Он ласково выпроводил Ивана Андреевича из комнаты.
Иван Андреевич долго сидел в темном углу. Теперь ему казалось, что он знает, что нужно делать.
— Она выздоровеет! — сказал он с отчаянною решимостью вслух и сжал кулаки. — Я сделаю все.
И тотчас же родилось стремительное желание поехать к Боржевскому, чтобы дать решительный ход делу о разводе.
Это был теперь его долг перед Лидой. Серафима? Но Боже мой, она должна принять, простить, впрочем, сейчас он боялся думать о ней.
— Теперь нет уже выбора, колебаний… Только бы…
Он боялся выразить словами это «только бы».
— Нет, она будет жива! — решил он вслух. — Будет, будет!
И невольно улыбнулся себе сквозь слезы. Его уверенность была наивна, но он знал, что это так, непременно будет так.
XXVI
— О, какое отчаяние! Скажите, доктор, я буду жить? — спросила Лида.
Когда она впервые очувствовалась и узнала доктора Виноградова, того самого, который дал ей рецепт морфия, ее это даже не поразило. Как будто это так и должно было быть. Но после того, как она увидела Ивана и у нее родилась эта глупая, ненасытимая жажда жизни, ей вдруг стало его стыдно, и она долго не решалась задать ему этот вопрос.
Он ничего ей не ответил, продолжая нахмуренно выслушивать сердце.

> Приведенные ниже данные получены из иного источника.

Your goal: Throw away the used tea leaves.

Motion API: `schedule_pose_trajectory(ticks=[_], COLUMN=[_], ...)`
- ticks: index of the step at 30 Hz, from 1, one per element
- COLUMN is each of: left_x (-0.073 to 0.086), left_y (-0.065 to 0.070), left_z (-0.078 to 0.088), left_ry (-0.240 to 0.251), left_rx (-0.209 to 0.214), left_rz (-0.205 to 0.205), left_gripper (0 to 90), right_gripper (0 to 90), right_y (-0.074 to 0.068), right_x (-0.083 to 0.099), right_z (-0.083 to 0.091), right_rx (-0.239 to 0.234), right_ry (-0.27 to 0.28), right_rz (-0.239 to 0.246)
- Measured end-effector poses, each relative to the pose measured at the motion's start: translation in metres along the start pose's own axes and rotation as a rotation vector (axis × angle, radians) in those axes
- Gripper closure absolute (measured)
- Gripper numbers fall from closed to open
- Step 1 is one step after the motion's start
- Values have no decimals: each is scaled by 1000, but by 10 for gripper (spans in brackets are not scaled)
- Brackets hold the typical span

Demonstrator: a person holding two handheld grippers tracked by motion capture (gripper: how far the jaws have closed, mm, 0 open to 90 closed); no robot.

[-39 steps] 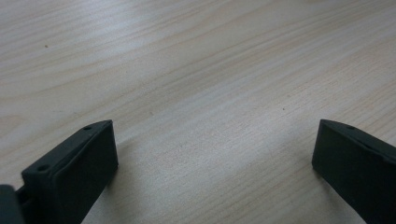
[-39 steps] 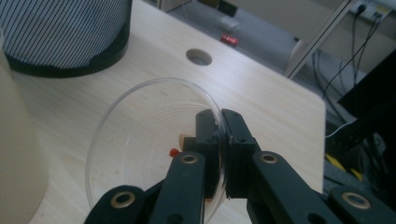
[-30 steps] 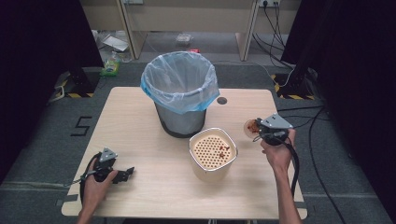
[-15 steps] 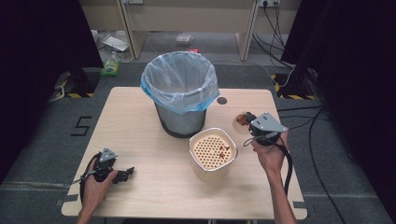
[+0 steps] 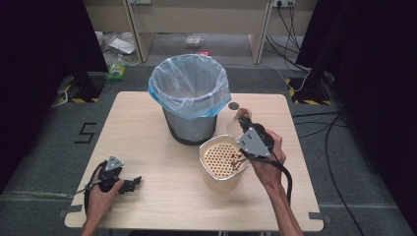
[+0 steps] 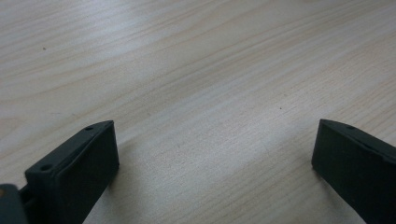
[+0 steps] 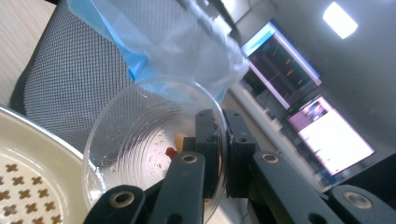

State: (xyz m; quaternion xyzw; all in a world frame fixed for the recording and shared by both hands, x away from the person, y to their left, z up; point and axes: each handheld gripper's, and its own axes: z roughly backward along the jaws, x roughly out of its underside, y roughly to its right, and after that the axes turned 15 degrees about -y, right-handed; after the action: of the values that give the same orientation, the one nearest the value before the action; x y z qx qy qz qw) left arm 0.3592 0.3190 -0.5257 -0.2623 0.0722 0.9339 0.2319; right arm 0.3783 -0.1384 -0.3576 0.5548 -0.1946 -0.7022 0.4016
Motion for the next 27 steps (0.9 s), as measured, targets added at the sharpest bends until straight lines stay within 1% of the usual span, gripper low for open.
schedule_pose_trajectory(ticks=[1,4,5,6,7,8,9,10,11,12,13,14,15,16,17,18,21,23,24,27], left_x=[0,1,1,1,1,1,1,1,1,1,1,1,1,1,1,1,1,1,1,1], left_y=[1,0,0,0,0,0,0,0,0,0,0,0,0,0,0,1,0,0,0,0], left_z=[0,0,0,0,0,0,0,0,0,0,0,0,0,0,0,0,0,0,0,0], left_ry=[3,3,-1,-1,-1,0,0,0,1,1,0,-1,0,0,1,3,0,3,3,0], left_rx=[-2,0,4,4,5,5,5,5,3,2,2,7,7,5,1,-1,6,0,1,5], left_rz=[-3,-2,-1,-1,-1,1,1,0,-1,-1,-2,1,2,0,-2,-2,1,-3,-3,-1], left_gripper=[0,0,0,0,0,0,0,0,0,0,0,0,0,0,0,0,0,0,0,0], right_gripper=[865,866,866,866,866,868,867,867,867,868,867,867,869,869,868,868,870,870,870,869], right_y=[0,-3,-5,-5,-6,-8,-15,-15,-18,-27,-29,-29,-34,-37,-41,-44,-51,-54,-55,-59], right_x=[0,-7,-12,-12,-14,-16,-16,-16,-14,-15,-17,-17,-19,-20,-18,-17,-18,-16,-16,-13], right_z=[0,8,14,14,17,20,16,16,13,13,14,14,16,15,14,12,13,11,11,10], right_rx=[0,54,92,92,115,142,156,156,170,216,231,231,272,285,286,290,330,347,369,389], right_ry=[0,44,67,67,81,94,89,89,86,99,108,108,117,122,121,121,144,135,132,121], right_rz=[0,38,71,71,89,118,151,151,177,240,261,261,327,346,350,366,426,440,474,502])
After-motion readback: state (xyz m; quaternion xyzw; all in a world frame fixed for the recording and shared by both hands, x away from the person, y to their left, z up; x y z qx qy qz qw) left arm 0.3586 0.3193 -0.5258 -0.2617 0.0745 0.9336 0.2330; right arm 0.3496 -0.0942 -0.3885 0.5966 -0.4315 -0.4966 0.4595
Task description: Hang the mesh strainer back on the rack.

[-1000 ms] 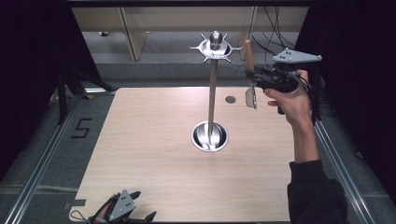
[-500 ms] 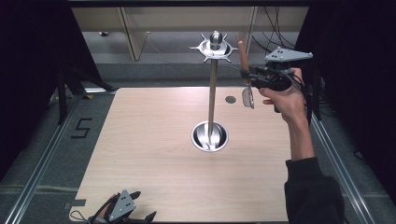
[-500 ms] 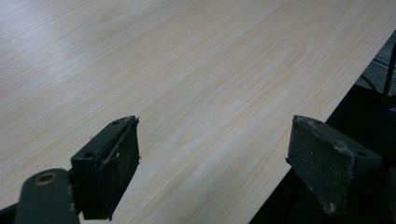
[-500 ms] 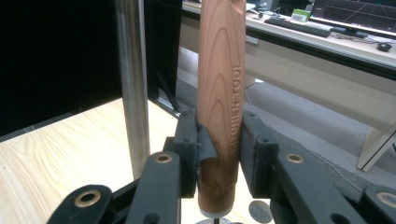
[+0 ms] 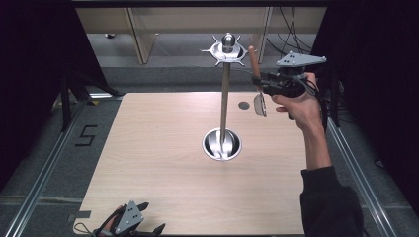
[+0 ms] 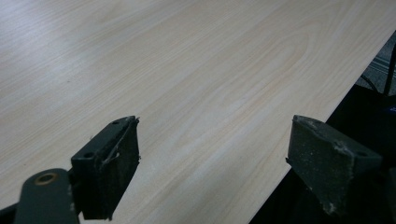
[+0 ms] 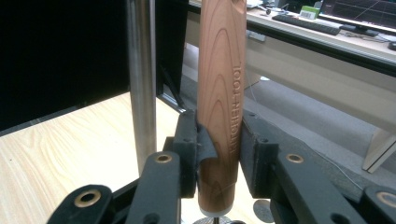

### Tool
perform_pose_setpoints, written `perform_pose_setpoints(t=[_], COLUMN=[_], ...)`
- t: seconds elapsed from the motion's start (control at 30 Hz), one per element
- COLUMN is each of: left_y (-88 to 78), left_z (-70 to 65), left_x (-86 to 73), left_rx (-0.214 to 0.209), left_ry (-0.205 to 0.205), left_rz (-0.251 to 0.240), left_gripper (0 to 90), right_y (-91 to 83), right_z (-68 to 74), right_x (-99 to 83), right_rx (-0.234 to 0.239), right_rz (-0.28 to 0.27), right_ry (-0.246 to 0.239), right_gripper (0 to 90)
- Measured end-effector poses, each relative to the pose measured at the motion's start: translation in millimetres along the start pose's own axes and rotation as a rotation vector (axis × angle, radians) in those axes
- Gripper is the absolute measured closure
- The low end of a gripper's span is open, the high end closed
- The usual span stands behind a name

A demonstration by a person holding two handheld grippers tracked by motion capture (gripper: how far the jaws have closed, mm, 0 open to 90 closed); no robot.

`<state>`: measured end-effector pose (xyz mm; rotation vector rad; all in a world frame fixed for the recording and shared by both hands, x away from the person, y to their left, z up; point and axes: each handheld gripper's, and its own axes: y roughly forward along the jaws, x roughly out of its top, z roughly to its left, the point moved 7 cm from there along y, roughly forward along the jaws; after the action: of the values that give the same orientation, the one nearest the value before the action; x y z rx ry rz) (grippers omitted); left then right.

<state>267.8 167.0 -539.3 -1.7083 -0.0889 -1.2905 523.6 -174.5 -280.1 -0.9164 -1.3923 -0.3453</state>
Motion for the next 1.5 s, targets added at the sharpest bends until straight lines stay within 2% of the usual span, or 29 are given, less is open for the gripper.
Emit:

Сегодня ей надолго развязали руки, но тело уже не чесалось так мучительно, и во всех членах была неприятная тупая вялость. Правая рука не слушалась вовсе, то же и левая нога. Лида боялась ими пошевелить. Ей казалось, что это ее еще держит в своих кошачьих лапах смерть.
— Доктор, вы не хотите мне отвечать. Это невежливо.
— А как сегодня правая рука? — спросил он недовольно.
Ей было страшно сказать ему правду, и она солгала:
— Легче.
Он взял парализованную руку за кисть и поднял. Она упала, как плеть. Он саркастически усмехнулся. Лида заплакала.
— Доктор, я умру? Правда? Скажите мне правду.
— Мы еще поживем, — ответил он, глядя в потолок и точно что-то серьезно соображая, — лет сорок-пятьдесят. С вас достаточно?